Exercise details: List all the lines in these records that hold "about".

Saved data entries:
──────

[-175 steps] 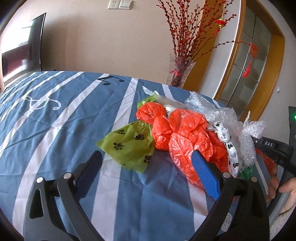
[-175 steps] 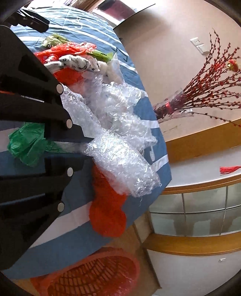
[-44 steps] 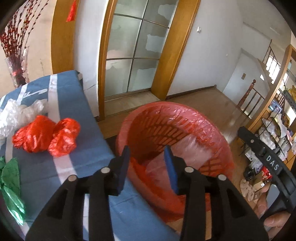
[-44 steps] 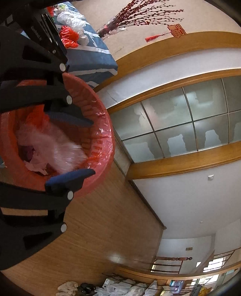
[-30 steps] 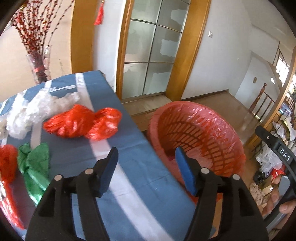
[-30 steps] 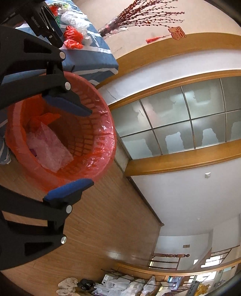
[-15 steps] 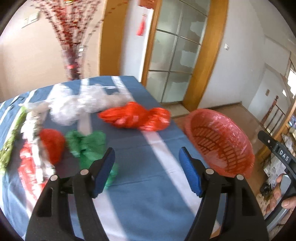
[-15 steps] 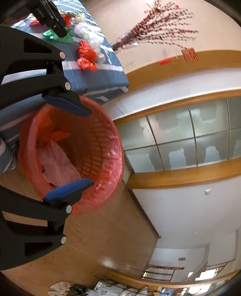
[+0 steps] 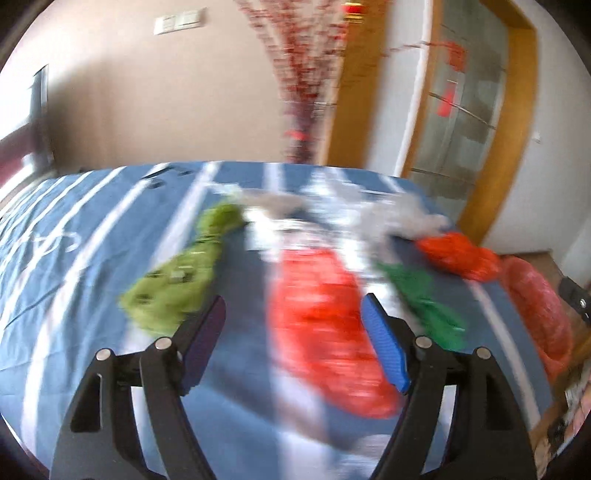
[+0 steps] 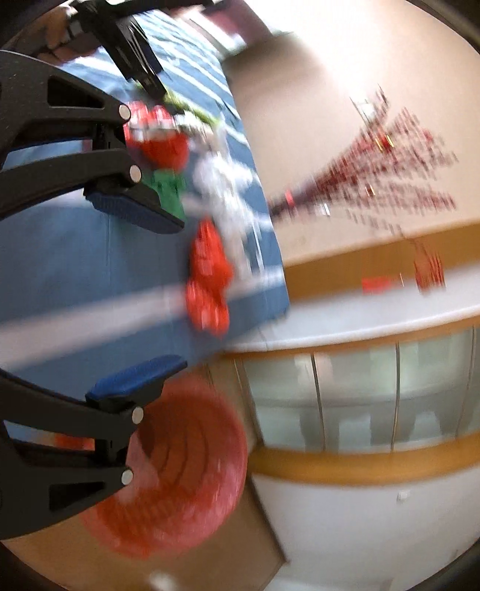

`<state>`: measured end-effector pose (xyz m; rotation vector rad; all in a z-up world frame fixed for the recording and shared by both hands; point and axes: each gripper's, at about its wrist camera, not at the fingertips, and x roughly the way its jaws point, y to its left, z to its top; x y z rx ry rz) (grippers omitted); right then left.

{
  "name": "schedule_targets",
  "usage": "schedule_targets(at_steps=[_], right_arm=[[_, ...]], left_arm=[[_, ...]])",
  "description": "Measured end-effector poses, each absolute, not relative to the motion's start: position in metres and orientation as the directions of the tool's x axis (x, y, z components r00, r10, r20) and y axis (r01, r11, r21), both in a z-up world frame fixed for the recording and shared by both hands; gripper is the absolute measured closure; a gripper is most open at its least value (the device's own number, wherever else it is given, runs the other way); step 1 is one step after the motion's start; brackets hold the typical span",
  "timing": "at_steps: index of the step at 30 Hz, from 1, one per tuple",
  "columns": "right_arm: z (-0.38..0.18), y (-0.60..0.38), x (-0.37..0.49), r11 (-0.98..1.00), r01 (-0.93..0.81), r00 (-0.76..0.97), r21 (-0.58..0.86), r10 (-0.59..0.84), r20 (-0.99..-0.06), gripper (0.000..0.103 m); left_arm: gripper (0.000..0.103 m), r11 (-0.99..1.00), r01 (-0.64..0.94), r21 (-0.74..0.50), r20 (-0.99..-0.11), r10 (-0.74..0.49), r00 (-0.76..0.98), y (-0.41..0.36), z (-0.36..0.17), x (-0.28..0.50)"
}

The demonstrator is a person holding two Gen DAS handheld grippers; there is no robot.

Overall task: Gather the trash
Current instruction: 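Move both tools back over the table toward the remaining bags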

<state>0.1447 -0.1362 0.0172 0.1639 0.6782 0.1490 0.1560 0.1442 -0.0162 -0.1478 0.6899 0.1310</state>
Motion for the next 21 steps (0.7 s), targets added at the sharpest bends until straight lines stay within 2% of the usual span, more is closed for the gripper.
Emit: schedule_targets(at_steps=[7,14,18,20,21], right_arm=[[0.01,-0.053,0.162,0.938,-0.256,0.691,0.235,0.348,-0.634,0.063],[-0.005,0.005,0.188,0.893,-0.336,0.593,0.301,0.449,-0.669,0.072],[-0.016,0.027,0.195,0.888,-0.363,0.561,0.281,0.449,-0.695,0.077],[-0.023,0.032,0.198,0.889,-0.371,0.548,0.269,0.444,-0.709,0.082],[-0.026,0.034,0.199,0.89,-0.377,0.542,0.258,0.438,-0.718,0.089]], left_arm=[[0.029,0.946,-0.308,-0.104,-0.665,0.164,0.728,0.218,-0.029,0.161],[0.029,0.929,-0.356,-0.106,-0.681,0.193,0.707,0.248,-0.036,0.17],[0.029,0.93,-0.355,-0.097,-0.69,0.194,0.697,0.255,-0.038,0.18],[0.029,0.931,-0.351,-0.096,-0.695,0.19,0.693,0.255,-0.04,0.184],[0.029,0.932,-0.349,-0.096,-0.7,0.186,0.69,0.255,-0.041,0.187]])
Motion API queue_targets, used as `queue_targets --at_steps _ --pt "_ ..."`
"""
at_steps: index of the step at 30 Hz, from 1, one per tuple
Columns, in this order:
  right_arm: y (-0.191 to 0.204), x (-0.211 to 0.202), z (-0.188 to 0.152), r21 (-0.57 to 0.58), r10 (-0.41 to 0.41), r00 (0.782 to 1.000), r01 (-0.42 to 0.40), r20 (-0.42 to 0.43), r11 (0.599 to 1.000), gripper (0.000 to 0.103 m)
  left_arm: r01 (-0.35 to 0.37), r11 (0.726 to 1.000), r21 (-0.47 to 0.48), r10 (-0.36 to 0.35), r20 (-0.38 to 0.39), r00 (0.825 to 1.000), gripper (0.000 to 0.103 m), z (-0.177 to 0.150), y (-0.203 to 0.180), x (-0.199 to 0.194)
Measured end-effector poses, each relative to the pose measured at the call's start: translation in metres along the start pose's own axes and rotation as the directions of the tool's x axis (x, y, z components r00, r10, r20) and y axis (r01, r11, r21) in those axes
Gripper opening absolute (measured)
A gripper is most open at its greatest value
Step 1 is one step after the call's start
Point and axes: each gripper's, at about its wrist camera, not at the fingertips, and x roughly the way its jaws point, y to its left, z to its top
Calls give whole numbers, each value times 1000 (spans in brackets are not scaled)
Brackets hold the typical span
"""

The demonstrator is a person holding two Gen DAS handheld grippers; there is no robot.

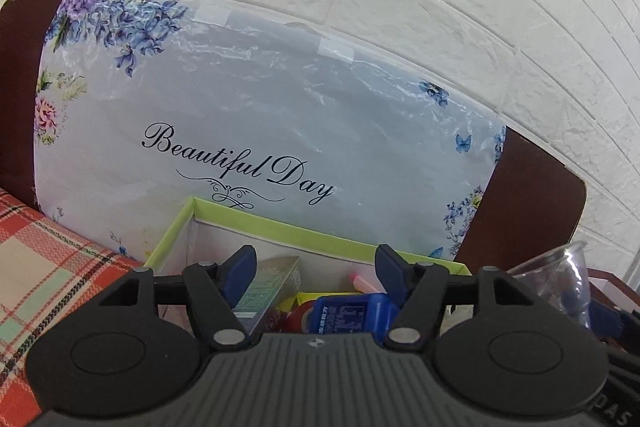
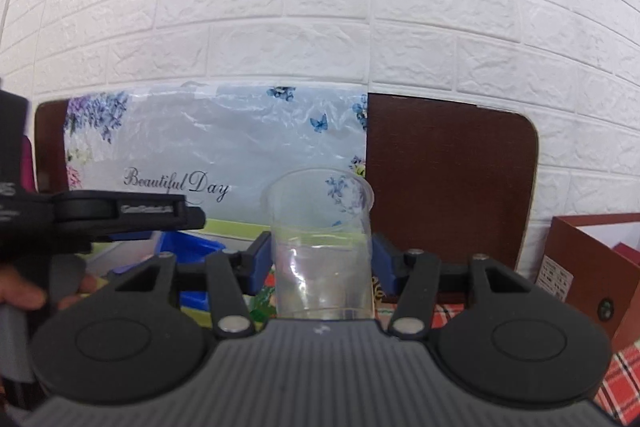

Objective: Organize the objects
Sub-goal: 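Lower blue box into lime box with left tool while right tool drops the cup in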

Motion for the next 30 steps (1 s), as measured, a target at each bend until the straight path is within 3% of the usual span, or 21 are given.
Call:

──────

Response to this exercise:
`<state>`: measured end-effector pose (xyz m; rotation vector rad; all in a z-up world frame fixed for the recording and shared by both hands; point and axes: each gripper's, at about its wrist camera, not at the fingertips, and x roughly the way its jaws point, y to its left, z to its top; x y z rx ry rz) (grippers omitted); right then left.
Point and axes: each gripper's, at about its wrist camera, not at the fingertips, and x roughly the way its jaws point, y to its left, z to its top

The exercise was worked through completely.